Necromancer's Style and Paizo's Style are two different animals. 

I never played 1e. I barely tasted 2e. I've looked at the old modules, and they aren't appealing to me. So, I have less a need for "1e style". Not knocking those that like it, but it just doesn't do anything for me.

Paizo's style is much more different. The adventures are much more rich in terms of background and roleplaying interaction. And they've got some serious horror chops, what with Nick Logue writing adventures. 

I'd be more likely to pick up a 4e Paizo product than a 4e Necromancer product, because I have no nostalgia needing to be facilitated.


----------



## Lizard (Aug 13, 2008)

Scott_Rouse said:


> Busted.
> 
> you forget the inner office haha moment when the Rouse snaps after receiving his hundredth "way to go stupid"   email about the GSL.




I'd pay to see a video of that moment.


----------



## carmachu (Aug 13, 2008)

Doug McCrae said:


> Yeah, that's exactly what I was thinking, this is all about Necromancer Games. Green Ronin was moving away from D&D long before 4e. I don't see Paizo dropping their Pathfinder rpg though maybe they will publish 4e compatible modules if the GSL changes.





Erik has already said on the paizo boards it would have been nice to hear this a year ago, and its still full steam ahead with Pathfinder RPG.

But I dont think, depending on the clauses changed, you can count them out of doing 4e products if eth new GSL lets them do say....adventures. Game Mastery Modules changed names to Pathfinder modules after all...to be part of teh pathfinder line. They could still do something, depending.


----------



## Fifth Element (Aug 13, 2008)

joethelawyer said:


> yes. absolutely.



Prove it.

And show your work.


----------



## Fifth Element (Aug 13, 2008)

Lizard said:


> I'd pay to see a video of that moment.



Me too. But only if he's wearing the puffy shirt.


----------



## The Little Raven (Aug 13, 2008)

Fifth Element said:


> Me too. But only if he's wearing the puffy shirt.

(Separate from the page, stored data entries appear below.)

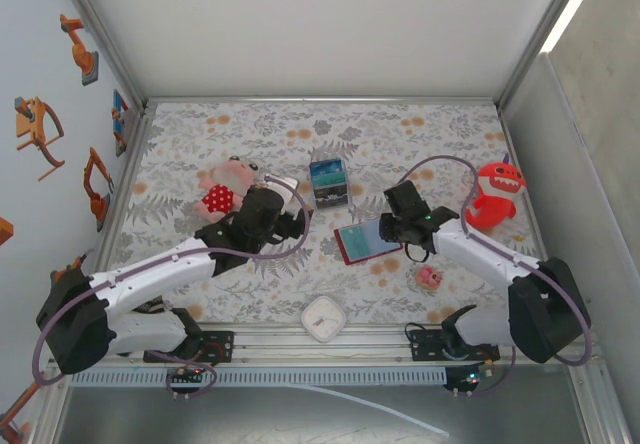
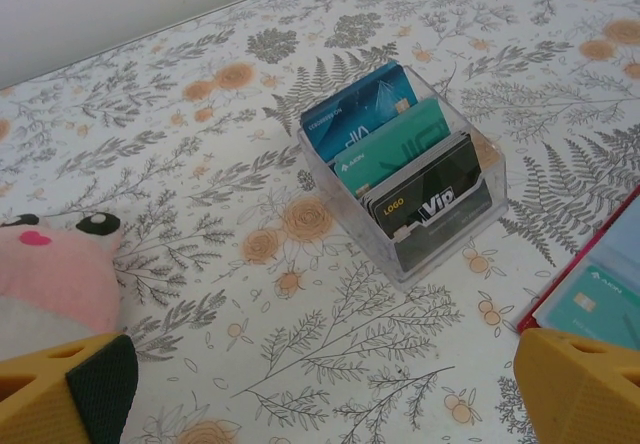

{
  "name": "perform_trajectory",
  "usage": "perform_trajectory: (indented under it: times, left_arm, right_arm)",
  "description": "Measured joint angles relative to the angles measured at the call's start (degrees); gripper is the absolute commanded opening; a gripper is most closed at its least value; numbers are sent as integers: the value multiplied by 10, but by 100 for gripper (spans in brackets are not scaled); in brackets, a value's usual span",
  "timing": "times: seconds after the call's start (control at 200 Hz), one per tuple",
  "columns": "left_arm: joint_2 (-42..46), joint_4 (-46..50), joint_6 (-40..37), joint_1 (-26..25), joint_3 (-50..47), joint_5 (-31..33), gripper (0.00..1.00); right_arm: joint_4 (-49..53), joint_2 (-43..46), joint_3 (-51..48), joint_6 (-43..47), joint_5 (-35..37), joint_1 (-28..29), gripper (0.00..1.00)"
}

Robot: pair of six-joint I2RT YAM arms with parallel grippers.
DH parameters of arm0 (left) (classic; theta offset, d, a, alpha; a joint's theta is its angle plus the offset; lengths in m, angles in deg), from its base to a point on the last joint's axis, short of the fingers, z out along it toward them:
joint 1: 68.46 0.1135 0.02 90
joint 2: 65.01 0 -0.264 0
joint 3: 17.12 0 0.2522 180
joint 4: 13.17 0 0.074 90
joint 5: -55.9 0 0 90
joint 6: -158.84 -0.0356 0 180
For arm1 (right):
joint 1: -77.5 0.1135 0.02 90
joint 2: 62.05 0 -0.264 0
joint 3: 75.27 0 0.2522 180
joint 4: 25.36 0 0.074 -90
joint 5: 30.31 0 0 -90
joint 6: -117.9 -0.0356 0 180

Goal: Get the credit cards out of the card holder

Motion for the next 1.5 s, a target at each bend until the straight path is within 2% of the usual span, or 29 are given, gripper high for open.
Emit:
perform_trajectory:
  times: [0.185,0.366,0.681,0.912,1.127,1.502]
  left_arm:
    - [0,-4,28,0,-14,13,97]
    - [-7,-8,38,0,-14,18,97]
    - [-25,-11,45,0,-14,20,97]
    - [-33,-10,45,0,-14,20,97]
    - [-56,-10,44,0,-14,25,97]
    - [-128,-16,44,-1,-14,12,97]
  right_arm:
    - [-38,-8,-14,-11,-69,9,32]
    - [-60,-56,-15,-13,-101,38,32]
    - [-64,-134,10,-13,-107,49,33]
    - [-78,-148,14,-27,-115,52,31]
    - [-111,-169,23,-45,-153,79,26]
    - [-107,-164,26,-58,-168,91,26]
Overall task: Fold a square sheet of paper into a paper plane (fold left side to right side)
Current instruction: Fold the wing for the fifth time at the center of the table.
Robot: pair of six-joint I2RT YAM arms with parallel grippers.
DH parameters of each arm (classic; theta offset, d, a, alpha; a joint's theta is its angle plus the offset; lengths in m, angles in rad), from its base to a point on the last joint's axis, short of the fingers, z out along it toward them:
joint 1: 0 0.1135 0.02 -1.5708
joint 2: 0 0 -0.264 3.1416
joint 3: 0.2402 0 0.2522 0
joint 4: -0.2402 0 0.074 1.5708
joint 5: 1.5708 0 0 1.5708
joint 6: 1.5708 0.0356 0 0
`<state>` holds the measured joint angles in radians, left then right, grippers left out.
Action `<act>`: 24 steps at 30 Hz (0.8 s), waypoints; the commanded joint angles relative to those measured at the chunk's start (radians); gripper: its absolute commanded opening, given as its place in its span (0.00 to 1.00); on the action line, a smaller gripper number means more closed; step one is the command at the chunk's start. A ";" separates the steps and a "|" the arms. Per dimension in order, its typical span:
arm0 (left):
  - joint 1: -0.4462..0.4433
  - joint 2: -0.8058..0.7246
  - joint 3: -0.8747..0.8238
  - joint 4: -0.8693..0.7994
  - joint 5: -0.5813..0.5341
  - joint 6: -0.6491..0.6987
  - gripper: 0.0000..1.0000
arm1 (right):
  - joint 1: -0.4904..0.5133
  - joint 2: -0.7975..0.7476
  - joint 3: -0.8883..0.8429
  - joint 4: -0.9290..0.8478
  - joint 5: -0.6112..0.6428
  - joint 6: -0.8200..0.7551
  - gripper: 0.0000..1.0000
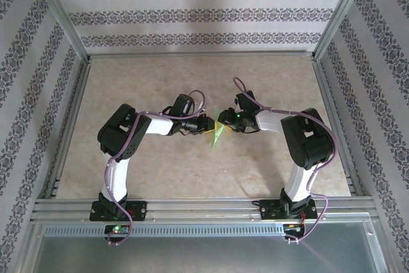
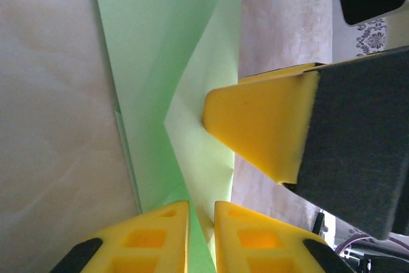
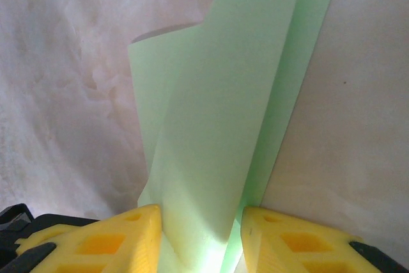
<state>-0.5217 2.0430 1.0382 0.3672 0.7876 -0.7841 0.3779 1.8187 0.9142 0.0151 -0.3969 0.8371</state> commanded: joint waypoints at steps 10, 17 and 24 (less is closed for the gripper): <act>0.014 0.038 0.050 -0.037 -0.027 0.028 0.08 | 0.027 0.069 0.014 -0.041 0.046 -0.043 0.42; 0.017 0.033 0.046 -0.057 -0.031 0.041 0.06 | 0.027 0.068 0.020 -0.050 0.053 -0.049 0.42; 0.017 0.024 0.018 -0.076 -0.043 0.053 0.06 | 0.030 0.068 0.025 -0.054 0.055 -0.051 0.42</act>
<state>-0.5213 2.0666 1.0683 0.3248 0.7647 -0.7616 0.3843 1.8256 0.9390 -0.0261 -0.3843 0.8078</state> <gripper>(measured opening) 0.060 0.424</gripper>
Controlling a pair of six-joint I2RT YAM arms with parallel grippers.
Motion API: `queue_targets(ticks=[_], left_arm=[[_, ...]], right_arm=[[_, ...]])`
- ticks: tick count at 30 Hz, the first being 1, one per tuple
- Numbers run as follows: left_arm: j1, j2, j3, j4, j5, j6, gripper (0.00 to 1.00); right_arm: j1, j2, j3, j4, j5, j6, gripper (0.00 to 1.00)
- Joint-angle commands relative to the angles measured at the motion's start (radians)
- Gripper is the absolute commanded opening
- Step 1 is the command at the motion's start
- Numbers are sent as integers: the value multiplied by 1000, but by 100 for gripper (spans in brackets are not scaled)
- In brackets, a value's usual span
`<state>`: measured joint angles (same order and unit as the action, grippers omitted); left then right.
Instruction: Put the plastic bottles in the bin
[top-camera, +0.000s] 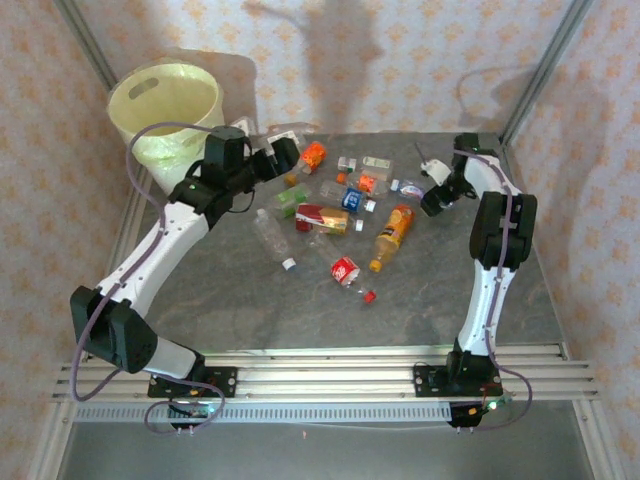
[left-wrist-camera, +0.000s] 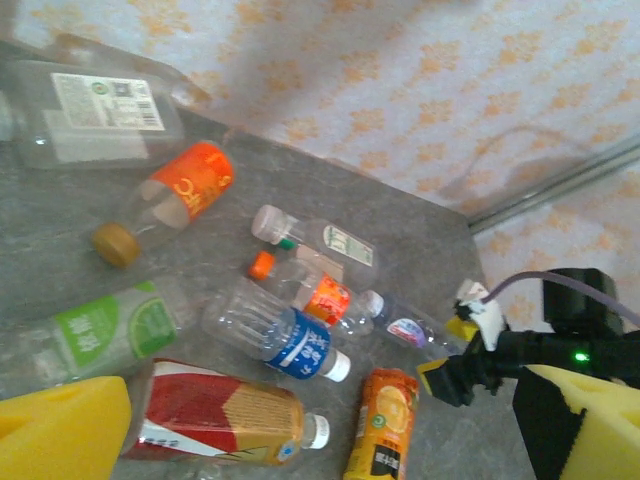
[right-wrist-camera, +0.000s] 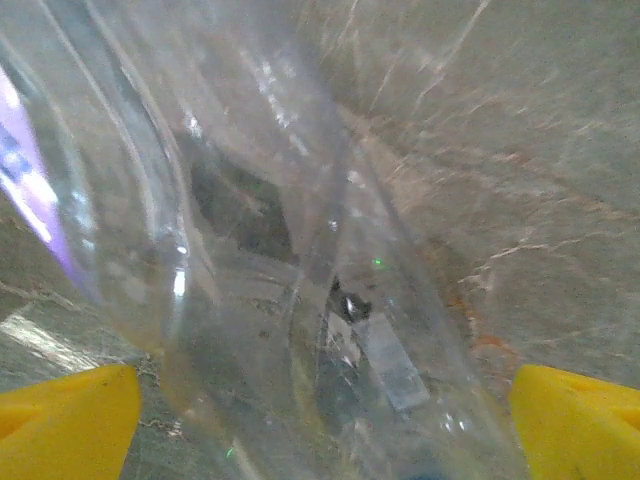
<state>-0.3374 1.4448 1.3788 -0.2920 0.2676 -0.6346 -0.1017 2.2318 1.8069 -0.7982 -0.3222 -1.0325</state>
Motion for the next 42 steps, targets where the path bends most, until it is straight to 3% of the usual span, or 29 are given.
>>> queue_targets(ticks=[1, 6, 19, 22, 24, 30, 32, 35, 37, 39, 42], left_arm=[[-20, 20, 23, 26, -56, 38, 100], [-40, 52, 43, -1, -57, 38, 100], [-95, 133, 108, -11, -40, 32, 100], [-121, 152, 100, 61, -69, 6, 100], [-144, 178, 104, 107, -74, -7, 100], [-210, 279, 161, 151, -23, -54, 100], [-218, 305, 165, 199, 47, -98, 100], [-222, 365, 173, 327, 233, -185, 100], [-225, 393, 133, 505, 331, -252, 100], [-233, 399, 111, 577, 339, -263, 100], [-255, 401, 145, 476, 302, -168, 100]], right_arm=[[-2, -20, -28, -10, 38, -76, 91], [-2, -34, -60, 31, 5, -62, 84], [-4, -205, -285, 234, 34, 39, 46], [-2, -306, -407, 370, 45, 172, 33], [0, -369, -472, 448, 47, 264, 30], [32, -556, -606, 568, 76, 533, 27], [54, -618, -651, 610, 67, 639, 27], [105, -711, -749, 689, -27, 850, 28], [141, -778, -847, 788, -151, 993, 29], [166, -823, -919, 861, -236, 1120, 29], [206, -886, -983, 888, -353, 1212, 29]])
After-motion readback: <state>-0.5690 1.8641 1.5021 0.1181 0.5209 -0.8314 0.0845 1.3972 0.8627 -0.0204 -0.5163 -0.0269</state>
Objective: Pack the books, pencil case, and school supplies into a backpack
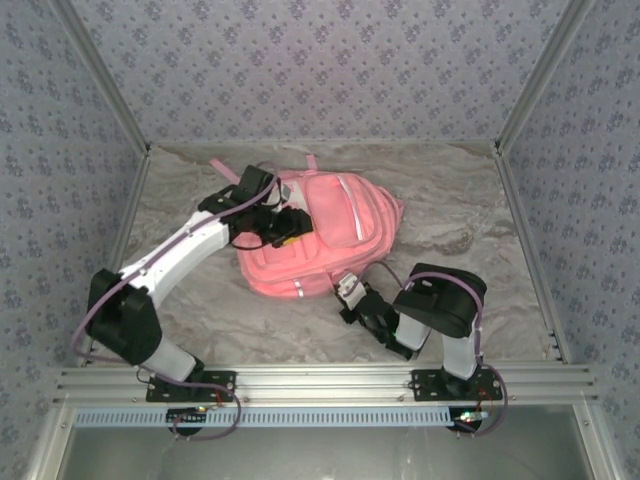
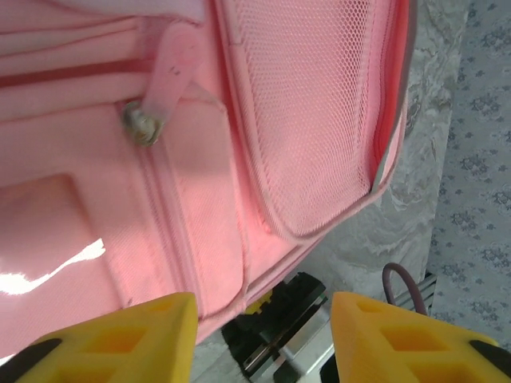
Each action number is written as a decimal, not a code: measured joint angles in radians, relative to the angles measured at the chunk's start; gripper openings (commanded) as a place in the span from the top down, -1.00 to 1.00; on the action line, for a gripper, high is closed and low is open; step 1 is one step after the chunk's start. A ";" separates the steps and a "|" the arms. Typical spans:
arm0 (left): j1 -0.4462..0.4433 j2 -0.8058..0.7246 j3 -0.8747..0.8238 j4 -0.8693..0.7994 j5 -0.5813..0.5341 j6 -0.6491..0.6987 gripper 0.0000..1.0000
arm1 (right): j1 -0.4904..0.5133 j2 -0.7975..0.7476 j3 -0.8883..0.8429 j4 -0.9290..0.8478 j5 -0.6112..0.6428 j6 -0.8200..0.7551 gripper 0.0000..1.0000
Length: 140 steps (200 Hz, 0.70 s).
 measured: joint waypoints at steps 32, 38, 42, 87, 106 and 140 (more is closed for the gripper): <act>0.000 -0.209 -0.145 -0.011 -0.055 -0.072 -0.10 | 0.016 -0.025 -0.012 -0.002 0.007 -0.012 1.00; 0.000 -0.255 -0.176 -0.017 -0.065 -0.090 -0.10 | 0.020 -0.032 -0.012 -0.006 0.012 -0.012 1.00; 0.000 -0.294 -0.204 -0.018 -0.073 -0.106 -0.13 | 0.024 -0.037 -0.012 -0.010 0.018 -0.011 1.00; 0.001 -0.653 -0.523 -0.030 -0.159 -0.299 -0.17 | 0.077 -0.101 0.042 -0.169 0.066 -0.011 1.00; 0.001 -0.718 -0.642 -0.013 -0.175 -0.357 -0.19 | 0.097 -0.129 0.079 -0.250 0.070 -0.010 1.00; 0.001 -0.703 -0.742 0.066 -0.202 -0.407 -0.22 | 0.121 -0.163 0.127 -0.367 0.067 0.016 1.00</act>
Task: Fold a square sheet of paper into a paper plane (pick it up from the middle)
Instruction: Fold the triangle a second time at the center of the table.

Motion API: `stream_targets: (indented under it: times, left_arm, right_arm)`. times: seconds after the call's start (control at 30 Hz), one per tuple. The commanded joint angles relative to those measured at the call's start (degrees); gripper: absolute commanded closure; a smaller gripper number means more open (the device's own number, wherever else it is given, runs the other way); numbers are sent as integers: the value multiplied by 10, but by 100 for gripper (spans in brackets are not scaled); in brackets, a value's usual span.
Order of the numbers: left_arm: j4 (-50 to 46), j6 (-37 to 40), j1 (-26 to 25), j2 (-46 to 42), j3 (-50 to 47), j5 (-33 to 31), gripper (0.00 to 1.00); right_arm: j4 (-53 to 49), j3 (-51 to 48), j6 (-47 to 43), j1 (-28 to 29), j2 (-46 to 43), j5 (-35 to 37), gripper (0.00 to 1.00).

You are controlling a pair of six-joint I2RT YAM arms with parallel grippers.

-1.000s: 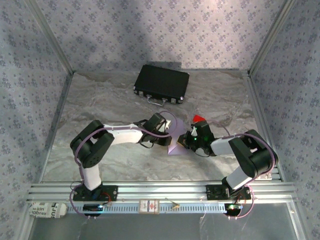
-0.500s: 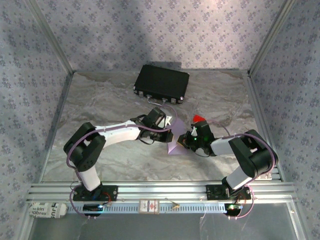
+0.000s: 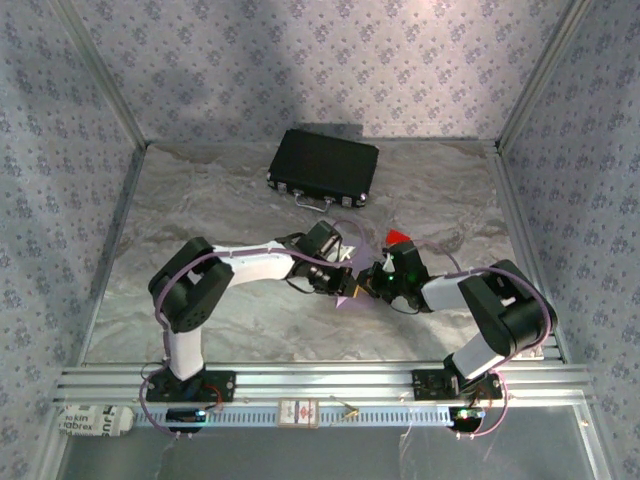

Goodness gracious, I've got the vapors.


----------



## Flatus Maximus (Aug 13, 2008)

So a more "user-friendly" GSL is...

...good for 4E -- more 3PP support for 4E means more options for 4Eers; those loyal to a particular 3PP will be more likely to give 4E a chance;

...bad for 3.5E -- more 3PP creative effort will be put into 4E and, thus, probably less 3PP creative effort will be put into 3.5;

...mixed for PF -- with less 3PP support for 3.5 , some 3.5ers will drift towards PF (or 4E); those loyal to a particular 3PP that might otherwise support 3.5/PF but is now supporting 4E will be more likely to give 4E a chance.

Approximately right?


----------



## Darrin Drader (Aug 13, 2008)

Flatus Maximus said:


> So a more "user-friendly" GSL is...
> 
> ...good for 4E -- more 3PP support for 4E means more options for 4Eers; those loyal to a particular 3PP will be more likely to give 4E a chance;
> 
> ...




I don't really buy that. I think it's clear that there's still a market for 3.5, and it's wide open for the taking now that WotC isn't making anymore of it. A more relaxed GSL will potentially make it easier for publishers to cater to both. A fairly huge number is already drifting towards PF (based on observation, not the company's word that they're doing well alone). If anything, Paizo might be able to start up a line of 4E books in addition to their PF RPG books, but they sound reluctant, even if all of their criteria for the GSL are met.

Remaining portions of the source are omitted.